THE TASK: From the data below, return all lines holding the string "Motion".

● ● ● ● ●

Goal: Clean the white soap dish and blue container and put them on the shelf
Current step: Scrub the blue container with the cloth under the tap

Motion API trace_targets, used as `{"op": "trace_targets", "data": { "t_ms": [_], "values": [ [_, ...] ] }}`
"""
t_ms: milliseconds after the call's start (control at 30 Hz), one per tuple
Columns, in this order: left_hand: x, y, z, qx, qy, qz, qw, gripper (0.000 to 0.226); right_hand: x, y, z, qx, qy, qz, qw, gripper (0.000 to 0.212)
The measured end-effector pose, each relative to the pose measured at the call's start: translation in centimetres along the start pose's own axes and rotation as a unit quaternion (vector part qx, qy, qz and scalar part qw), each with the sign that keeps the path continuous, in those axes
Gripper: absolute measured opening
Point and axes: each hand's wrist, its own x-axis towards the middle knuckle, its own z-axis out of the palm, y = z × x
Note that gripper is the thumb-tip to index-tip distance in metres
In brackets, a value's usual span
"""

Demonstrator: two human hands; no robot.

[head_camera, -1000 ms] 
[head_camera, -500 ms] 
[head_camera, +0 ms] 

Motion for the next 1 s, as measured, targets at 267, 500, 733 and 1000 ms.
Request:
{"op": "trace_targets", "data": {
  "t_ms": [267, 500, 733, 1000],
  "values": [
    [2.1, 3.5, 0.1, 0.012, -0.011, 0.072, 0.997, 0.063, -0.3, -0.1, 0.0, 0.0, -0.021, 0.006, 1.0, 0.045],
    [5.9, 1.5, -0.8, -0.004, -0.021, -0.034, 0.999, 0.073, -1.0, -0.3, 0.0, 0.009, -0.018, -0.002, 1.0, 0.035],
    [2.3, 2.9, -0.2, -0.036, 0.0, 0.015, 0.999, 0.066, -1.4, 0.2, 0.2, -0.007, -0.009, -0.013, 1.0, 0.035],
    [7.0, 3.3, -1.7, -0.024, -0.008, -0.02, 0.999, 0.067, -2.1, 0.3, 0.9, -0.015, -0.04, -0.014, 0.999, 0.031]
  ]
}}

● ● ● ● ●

EXERCISE OUTPUT:
Motion API trace_targets, used as `{"op": "trace_targets", "data": { "t_ms": [_], "values": [ [_, ...] ] }}`
Motion for the next 1 s, as measured, targets at 267, 500, 733 and 1000 ms.

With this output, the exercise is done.